What you will do:
Copy out all the lines in the records that include the word "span".

━━━ Data supplied

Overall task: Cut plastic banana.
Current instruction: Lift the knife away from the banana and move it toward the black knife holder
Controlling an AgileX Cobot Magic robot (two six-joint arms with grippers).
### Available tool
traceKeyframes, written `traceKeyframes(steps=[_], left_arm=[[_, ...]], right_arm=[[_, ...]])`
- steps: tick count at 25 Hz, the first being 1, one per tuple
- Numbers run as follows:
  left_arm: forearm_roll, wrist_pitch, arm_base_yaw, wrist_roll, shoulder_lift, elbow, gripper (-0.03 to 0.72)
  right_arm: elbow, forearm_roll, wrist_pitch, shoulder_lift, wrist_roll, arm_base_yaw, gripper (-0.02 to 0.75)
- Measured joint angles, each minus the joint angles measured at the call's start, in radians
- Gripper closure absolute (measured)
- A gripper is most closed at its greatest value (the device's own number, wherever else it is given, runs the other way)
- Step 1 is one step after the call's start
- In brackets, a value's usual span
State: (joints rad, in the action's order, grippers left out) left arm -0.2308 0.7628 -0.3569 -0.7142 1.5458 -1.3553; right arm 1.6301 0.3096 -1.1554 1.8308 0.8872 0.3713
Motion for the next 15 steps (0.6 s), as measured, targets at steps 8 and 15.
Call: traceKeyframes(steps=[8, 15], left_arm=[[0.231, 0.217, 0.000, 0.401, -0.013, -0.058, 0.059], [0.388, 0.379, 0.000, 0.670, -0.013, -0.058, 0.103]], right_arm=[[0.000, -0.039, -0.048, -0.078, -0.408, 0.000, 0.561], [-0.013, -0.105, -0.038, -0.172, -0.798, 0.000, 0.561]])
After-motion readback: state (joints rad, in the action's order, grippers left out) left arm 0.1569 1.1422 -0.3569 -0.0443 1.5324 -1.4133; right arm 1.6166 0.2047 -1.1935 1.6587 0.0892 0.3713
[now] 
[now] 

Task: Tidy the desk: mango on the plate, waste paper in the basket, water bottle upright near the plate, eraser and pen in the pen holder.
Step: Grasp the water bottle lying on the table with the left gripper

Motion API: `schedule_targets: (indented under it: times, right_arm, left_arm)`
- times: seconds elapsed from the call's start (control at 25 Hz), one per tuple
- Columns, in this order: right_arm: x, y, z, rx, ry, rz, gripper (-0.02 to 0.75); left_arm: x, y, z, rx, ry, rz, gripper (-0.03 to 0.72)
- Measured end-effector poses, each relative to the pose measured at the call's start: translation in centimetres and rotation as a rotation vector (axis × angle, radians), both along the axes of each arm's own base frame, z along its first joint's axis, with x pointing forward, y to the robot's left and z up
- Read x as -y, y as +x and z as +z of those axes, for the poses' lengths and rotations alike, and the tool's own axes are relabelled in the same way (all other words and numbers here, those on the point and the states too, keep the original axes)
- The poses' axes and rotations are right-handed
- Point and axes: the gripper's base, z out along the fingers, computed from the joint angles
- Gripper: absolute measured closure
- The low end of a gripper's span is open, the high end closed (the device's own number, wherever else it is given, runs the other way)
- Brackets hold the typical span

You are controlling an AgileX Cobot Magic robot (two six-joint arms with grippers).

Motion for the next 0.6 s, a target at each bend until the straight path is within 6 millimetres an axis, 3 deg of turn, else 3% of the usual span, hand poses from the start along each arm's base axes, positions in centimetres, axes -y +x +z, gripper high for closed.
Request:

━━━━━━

Result of the task:
- In brackets, a value's usual span
- The low end of a gripper's span is open, the high end closed (the device's own number, wherever else it is given, runs the other way)
- Brackets hold the typical span
Motion for the next 0.6 s, a target at each bend until the straight path is within 6 millimetres an axis, 3 deg of turn, else 3% of the usual span, hand poses from the start along each arm's base axes, positions in centimetres, axes -y +x +z, gripper high for closed.

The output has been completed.